WHAT THE EXERCISE ASKS ->
Only lines with the string "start" should be returned from the data below.

GIVEN INFORMATION ->
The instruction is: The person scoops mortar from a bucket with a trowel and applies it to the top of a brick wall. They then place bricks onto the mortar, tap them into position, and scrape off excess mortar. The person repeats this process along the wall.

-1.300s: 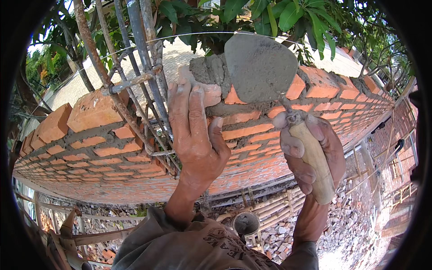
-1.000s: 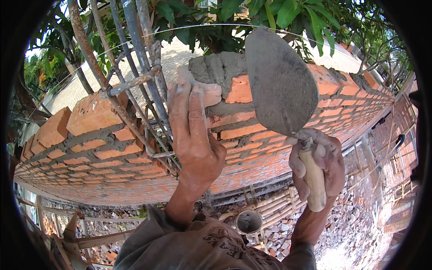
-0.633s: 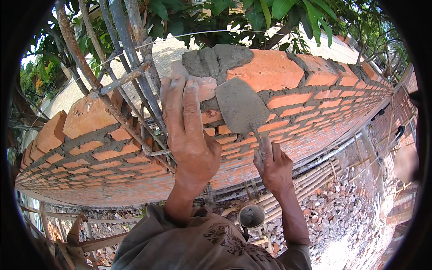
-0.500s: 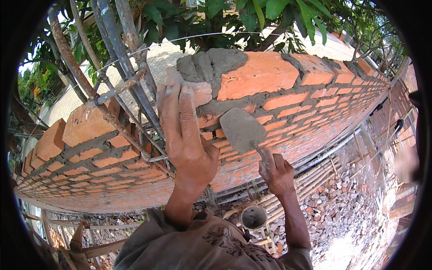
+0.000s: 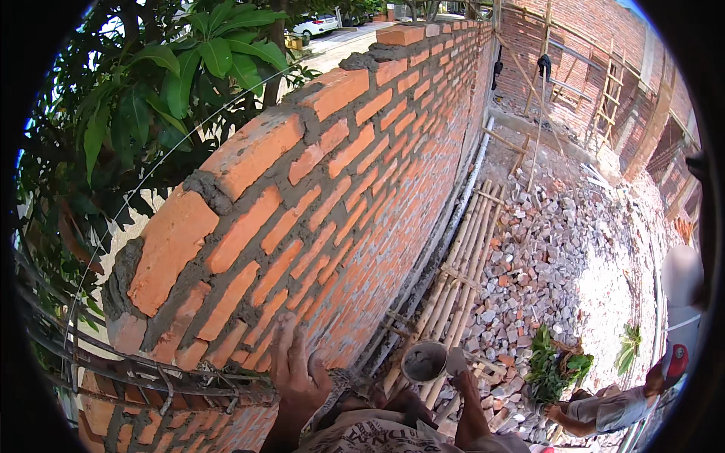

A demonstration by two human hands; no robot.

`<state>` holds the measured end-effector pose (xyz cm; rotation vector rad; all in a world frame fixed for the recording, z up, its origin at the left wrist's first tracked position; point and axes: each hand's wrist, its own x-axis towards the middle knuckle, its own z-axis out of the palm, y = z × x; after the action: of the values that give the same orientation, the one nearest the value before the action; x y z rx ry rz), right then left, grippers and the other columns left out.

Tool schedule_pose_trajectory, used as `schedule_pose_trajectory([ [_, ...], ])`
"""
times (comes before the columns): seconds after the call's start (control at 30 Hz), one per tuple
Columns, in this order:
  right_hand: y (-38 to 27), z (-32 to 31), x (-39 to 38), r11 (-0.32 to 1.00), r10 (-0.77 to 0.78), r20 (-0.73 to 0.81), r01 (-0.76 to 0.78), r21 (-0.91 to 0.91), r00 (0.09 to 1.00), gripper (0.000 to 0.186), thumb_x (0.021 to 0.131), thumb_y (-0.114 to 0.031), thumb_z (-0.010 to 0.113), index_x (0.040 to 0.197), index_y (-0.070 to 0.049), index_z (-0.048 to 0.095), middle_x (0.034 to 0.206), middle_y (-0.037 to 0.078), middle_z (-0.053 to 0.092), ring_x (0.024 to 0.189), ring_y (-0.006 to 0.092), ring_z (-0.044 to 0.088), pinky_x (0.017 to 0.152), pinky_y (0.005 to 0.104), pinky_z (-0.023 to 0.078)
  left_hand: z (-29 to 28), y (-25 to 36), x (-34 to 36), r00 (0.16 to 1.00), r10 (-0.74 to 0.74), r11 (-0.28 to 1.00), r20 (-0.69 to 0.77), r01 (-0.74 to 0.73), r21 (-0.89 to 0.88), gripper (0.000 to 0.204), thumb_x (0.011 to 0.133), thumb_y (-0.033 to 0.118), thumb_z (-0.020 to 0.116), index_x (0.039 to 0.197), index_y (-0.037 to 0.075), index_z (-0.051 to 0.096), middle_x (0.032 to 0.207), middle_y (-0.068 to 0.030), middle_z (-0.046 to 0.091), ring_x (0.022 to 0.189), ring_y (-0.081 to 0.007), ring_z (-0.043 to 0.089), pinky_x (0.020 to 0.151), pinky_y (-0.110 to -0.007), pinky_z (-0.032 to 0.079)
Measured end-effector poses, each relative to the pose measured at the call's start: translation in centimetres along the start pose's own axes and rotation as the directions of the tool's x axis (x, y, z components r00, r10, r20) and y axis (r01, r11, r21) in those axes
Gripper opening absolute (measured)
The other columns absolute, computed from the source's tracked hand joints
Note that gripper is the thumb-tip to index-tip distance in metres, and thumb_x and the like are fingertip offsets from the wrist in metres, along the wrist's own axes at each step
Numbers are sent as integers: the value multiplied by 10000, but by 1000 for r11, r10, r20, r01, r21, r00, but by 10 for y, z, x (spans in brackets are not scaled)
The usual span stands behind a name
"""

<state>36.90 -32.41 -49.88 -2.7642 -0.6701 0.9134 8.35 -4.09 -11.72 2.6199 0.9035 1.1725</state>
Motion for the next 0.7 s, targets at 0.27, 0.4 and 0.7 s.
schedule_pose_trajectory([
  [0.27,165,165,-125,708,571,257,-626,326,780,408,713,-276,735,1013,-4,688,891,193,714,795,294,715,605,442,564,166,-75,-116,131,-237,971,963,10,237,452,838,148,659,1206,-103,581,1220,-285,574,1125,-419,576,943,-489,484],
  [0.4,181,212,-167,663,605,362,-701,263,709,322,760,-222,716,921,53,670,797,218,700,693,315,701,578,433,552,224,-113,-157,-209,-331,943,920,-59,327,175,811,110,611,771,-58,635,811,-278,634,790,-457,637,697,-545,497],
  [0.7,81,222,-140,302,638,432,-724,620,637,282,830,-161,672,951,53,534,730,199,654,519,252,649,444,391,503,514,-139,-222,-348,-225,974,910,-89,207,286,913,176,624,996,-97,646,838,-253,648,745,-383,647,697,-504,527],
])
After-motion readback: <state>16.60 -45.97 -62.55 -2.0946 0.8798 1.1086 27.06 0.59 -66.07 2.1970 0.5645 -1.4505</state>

TASK RESULT ->
times (comes before the columns): seconds after the call's start (control at 30 Hz), one per tuple
Measured end-effector poses, each relative to the pose measured at the call's start: translation in centimetres along the start pose's own axes and rotation as the directions of the tool's x axis (x, y, z components r00, r10, r20) and y axis (r01, r11, r21) in those axes

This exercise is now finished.